# [Instructions to follow]
Please transcribe exactly, and only, the lines of the data below between the line holding "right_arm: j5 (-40" and the line holding "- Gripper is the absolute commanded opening", inclusive.
*****
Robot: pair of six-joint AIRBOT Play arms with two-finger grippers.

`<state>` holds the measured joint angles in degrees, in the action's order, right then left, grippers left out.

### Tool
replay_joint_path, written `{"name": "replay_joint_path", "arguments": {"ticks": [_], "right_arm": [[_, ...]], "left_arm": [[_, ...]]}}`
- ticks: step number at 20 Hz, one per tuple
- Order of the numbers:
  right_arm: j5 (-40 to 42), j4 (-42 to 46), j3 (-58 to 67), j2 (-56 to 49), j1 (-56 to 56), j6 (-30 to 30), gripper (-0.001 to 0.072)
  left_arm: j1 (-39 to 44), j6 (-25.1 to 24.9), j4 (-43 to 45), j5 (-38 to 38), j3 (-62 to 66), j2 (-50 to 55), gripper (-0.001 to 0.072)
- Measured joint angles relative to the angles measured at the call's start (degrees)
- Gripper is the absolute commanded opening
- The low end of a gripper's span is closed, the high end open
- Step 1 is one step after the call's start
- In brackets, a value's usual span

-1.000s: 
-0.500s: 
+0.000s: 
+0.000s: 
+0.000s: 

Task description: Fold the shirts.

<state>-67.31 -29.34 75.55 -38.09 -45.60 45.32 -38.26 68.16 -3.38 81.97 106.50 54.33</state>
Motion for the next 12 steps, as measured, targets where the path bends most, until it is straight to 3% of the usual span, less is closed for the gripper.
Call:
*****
# [Result of the exercise]
  right_arm: j5 (-40 to 42), j4 (-42 to 46), j3 (-58 to 67), j2 (-56 to 49), j1 (-56 to 56), j6 (-30 to 30), gripper (-0.001 to 0.072)
  left_arm: j1 (-39 to 44), j6 (-25.1 to 24.9), j4 (-43 to 45), j5 (-38 to 38), j3 (-62 to 66), j2 (-50 to 55), gripper (-0.001 to 0.072)
- Measured joint angles relative to the angles measured at the call's start (degrees)
- Gripper is the absolute commanded opening

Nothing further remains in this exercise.